Records provided:
-- -- --

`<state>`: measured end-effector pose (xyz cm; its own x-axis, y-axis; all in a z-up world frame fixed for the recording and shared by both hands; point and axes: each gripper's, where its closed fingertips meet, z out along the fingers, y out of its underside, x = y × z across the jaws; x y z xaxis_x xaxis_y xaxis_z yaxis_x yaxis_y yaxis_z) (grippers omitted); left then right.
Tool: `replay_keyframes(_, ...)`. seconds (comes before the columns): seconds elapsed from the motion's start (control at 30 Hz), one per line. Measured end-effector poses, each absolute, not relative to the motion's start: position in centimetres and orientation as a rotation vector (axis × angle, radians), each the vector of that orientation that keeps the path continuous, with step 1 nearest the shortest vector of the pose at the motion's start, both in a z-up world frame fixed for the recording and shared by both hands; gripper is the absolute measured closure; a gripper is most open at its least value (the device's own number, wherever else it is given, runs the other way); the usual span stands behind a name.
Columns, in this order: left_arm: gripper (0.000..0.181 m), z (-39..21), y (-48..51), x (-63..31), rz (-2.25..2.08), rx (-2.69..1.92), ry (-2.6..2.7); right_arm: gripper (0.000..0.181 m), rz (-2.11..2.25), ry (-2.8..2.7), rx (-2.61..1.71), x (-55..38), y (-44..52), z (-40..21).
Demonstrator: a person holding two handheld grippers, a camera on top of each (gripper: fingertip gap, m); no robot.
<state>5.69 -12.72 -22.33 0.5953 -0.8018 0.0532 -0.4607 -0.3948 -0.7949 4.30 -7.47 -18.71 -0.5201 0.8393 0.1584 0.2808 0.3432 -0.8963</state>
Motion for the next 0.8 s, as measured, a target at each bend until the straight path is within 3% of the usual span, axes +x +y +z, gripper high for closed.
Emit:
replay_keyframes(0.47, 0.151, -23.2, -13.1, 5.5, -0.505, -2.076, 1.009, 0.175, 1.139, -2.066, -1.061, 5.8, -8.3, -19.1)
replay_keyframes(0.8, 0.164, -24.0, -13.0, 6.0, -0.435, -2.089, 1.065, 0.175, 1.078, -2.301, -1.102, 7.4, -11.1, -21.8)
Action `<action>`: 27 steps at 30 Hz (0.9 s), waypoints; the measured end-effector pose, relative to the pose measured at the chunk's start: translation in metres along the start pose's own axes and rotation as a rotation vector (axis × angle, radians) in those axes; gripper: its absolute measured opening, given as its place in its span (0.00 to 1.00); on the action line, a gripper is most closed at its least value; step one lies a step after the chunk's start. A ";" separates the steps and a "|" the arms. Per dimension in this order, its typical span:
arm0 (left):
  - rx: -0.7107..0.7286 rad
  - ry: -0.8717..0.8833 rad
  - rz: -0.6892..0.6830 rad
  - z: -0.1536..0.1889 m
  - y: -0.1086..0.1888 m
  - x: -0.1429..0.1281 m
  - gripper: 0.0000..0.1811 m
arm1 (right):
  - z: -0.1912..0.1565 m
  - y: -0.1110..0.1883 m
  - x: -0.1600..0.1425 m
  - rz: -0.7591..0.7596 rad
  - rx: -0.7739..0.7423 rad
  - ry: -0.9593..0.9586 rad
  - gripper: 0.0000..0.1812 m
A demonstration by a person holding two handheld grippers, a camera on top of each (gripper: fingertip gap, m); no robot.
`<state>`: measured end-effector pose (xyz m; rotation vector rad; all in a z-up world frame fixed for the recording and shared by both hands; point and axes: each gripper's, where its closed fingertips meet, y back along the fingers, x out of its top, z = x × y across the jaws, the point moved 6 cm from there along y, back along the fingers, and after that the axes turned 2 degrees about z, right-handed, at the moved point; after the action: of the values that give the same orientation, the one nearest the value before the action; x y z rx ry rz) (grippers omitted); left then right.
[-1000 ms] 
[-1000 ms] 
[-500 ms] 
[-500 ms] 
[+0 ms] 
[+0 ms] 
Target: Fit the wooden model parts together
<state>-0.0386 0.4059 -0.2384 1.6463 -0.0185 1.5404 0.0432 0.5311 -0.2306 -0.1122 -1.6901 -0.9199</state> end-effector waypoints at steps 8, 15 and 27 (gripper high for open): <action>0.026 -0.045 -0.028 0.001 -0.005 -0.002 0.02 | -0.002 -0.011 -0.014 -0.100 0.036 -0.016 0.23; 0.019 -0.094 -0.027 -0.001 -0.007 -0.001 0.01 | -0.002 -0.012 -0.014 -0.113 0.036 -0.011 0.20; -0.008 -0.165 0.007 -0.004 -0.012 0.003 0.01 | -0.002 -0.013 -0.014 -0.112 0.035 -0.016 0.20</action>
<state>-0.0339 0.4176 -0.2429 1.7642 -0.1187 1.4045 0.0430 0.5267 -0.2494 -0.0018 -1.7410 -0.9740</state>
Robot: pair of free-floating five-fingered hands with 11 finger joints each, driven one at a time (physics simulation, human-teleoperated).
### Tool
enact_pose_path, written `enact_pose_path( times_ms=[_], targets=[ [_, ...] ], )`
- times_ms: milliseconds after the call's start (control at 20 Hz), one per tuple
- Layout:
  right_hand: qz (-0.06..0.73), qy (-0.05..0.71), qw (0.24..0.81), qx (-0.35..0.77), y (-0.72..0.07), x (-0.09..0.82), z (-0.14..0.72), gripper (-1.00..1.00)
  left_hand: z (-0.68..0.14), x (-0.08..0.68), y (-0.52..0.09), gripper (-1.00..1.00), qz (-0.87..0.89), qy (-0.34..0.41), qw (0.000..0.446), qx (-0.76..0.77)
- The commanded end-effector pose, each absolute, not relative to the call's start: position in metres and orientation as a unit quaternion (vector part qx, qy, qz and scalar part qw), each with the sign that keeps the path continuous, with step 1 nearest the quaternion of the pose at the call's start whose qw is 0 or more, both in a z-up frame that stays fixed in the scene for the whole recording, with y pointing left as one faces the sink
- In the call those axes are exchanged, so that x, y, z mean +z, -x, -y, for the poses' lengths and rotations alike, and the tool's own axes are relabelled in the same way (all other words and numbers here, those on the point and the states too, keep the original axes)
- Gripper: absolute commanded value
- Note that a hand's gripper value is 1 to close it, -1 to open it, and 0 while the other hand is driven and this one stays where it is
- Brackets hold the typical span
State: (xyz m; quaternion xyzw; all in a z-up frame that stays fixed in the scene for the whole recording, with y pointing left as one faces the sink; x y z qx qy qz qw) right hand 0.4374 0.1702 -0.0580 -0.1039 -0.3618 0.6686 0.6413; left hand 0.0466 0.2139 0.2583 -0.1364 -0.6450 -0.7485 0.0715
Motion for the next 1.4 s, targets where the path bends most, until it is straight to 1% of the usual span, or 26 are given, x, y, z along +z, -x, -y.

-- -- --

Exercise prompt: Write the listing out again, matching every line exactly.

Problem solution:
`<state>`: measured end-effector pose (xyz cm; its own x-axis, y-axis; all in a z-up world frame fixed for the recording and shared by both hands; point and axes: each gripper's, where its closed fingertips meet, z out along the fingers, y out of its underside, x = y × z across the jaws; x y z xaxis_x xaxis_y xaxis_z yaxis_x yaxis_y yaxis_z) (grippers omitted); left then right.
Tool: `replay_keyframes(_, ...)`. seconds (comes before the columns): seconds elapsed from the motion's start (control at 30 Hz), one per line. Measured end-effector poses, each absolute, not relative to the motion's start: position in centimetres and orientation as a rotation vector (axis × angle, radians), each the vector of that orientation that keeps the path continuous, with step 1 nearest the shortest vector of the pose at the motion's start, both in a z-up world frame fixed for the recording and shared by both hands; gripper is the absolute measured closure; a gripper is most open at its least value (the device's own number, wherever else it is given, runs the other way); the usual span stands behind a name.
Columns, in this order: left_arm: gripper (0.000..0.181 m), z (-39..21), y (-48..51), x (-63..31), rz (-2.25..2.08), rx (-2.69..1.92), ry (-2.6..2.7); right_arm: gripper (0.000..0.181 m), rz (-2.11..2.25), ry (-2.8..2.7), rx (-2.61..1.71), x (-55..38), y (-44..52), z (-40..21).
Demonstrator: a person holding two handheld grippers, a camera on top of each (gripper: fingertip gap, m); no robot.
<state>5.69 -12.72 -22.33 0.5953 -0.8018 0.0532 -0.4607 -0.3948 -0.7949 4.30 -7.47 -18.71 -0.5201 0.8393 0.1584 0.2808 0.3432 -0.8963</state>
Motion for the next 0.8 s, as measured, a target at each bend until the straight path is within 3% of the usual span, axes +x +y +z, gripper high for closed.
Emit:
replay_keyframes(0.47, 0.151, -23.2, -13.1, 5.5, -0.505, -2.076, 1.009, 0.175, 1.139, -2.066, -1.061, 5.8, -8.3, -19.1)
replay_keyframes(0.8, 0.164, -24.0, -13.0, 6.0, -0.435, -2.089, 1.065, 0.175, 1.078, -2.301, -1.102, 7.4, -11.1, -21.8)
Action `<action>`: 27 steps at 30 Hz (0.9 s), waypoints; the measured end-effector pose, relative to the pose measured at the chunk's start: translation in metres along the start pose's own axes and rotation as a rotation vector (axis × angle, radians) in those axes; gripper: its absolute measured opening, given as its place in its span (0.00 to 1.00); on the action line, a gripper is most closed at its least value; step one lies a step after the chunk's start. A ";" separates the steps and a "|" the arms. Per dimension in this order, its typical span:
arm0 (left):
  - rx: -0.7107..0.7286 rad
  - ry: -0.8717..0.8833 rad
  - rz: -0.6892..0.6830 rad
  - z: -0.1536..0.1889 m
  - y: -0.1086..0.1888 m
  - x: -0.1429..0.1281 m
  - gripper: 0.0000..0.1811 m
arm1 (right):
  - z: -0.1912..0.1565 m
  - y: -0.1110..0.1883 m
  - x: -0.1600..0.1425 m
  - rz: -0.7591..0.7596 rad
  - rx: -0.7739..0.7423 rad
  - ry: -0.9593..0.9586 rad
  - gripper: 0.0000..0.1812 m
A demonstration by a person holding two handheld grippers, a camera on top of each (gripper: fingertip gap, m); no robot.
`<state>`: measured end-effector pose (xyz m; rotation vector rad; all in a z-up world frame fixed for the recording and shared by both hands; point and axes: each gripper's, where its closed fingertips meet, y back along the fingers, x out of its top, z = x × y across the jaws, the point moved 6 cm from there along y, back along the fingers, and after that the axes turned 2 degrees about z, right-handed, at the moved point; after the action: of the values that give the same orientation, the one nearest the value before the action; x y z rx ry rz) (grippers omitted); left then right.
[-1000 ms] 
[-1000 ms] 
[-500 ms] 
[-500 ms] 
[+0 ms] 
[+0 ms] 
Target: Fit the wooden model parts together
<state>-0.0386 0.4059 -0.2384 1.6463 -0.0185 1.5404 0.0432 0.5311 -0.2306 -0.1122 -1.6901 -0.9199</state> end-effector waypoints at steps 8, 15 and 27 (gripper high for open): <action>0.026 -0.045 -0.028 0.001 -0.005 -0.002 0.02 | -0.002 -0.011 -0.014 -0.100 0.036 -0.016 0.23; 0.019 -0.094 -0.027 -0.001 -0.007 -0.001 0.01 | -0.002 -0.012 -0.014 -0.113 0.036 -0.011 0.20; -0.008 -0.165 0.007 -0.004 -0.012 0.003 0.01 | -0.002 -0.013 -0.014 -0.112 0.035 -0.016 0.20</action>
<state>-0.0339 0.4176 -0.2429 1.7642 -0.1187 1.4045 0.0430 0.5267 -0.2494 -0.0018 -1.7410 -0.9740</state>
Robot: pair of free-floating five-fingered hands with 11 finger joints each, driven one at a time (physics simulation, human-teleoperated).
### Tool
enact_pose_path, written `enact_pose_path( times_ms=[_], targets=[ [_, ...] ], )`
- times_ms: milliseconds after the call's start (control at 20 Hz), one per tuple
- Layout:
  right_hand: qz (-0.06..0.73), qy (-0.05..0.71), qw (0.24..0.81), qx (-0.35..0.77), y (-0.72..0.07), x (-0.09..0.82), z (-0.14..0.72), gripper (-1.00..1.00)
  left_hand: z (-0.68..0.14), x (-0.08..0.68), y (-0.52..0.09), gripper (-1.00..1.00), qz (-0.87..0.89), qy (-0.34..0.41), qw (0.000..0.446), qx (-0.76..0.77)
- The commanded end-effector pose, each absolute, not relative to the call's start: position in metres and orientation as a unit quaternion (vector part qx, qy, qz and scalar part qw), each with the sign that keeps the path continuous, with step 1 nearest the quaternion of the pose at the call's start whose qw is 0 or more, both in a z-up frame that stays fixed in the scene for the whole recording, with y pointing left as one faces the sink
- In the call those axes are exchanged, so that x, y, z mean +z, -x, -y, for the poses' lengths and rotations alike, and the tool's own axes are relabelled in the same way (all other words and numbers here, those on the point and the states too, keep the original axes)
- Gripper: absolute commanded value
- Note that a hand's gripper value is 1 to close it, -1 to open it, and 0 while the other hand is driven and this one stays where it is
- Brackets hold the typical span
State: (xyz m; quaternion xyzw; all in a z-up frame that stays fixed in the scene for the whole recording, with y pointing left as one faces the sink; x y z qx qy qz qw) right hand 0.4374 0.1702 -0.0580 -0.1039 -0.3618 0.6686 0.6413; left hand 0.0466 0.2139 0.2583 -0.1364 -0.6450 -0.7485 0.0715
Motion for the next 1.4 s, targets where the path bends most, until it is straight to 1% of the usual span, or 26 are given, x, y, z along +z, -x, -y.

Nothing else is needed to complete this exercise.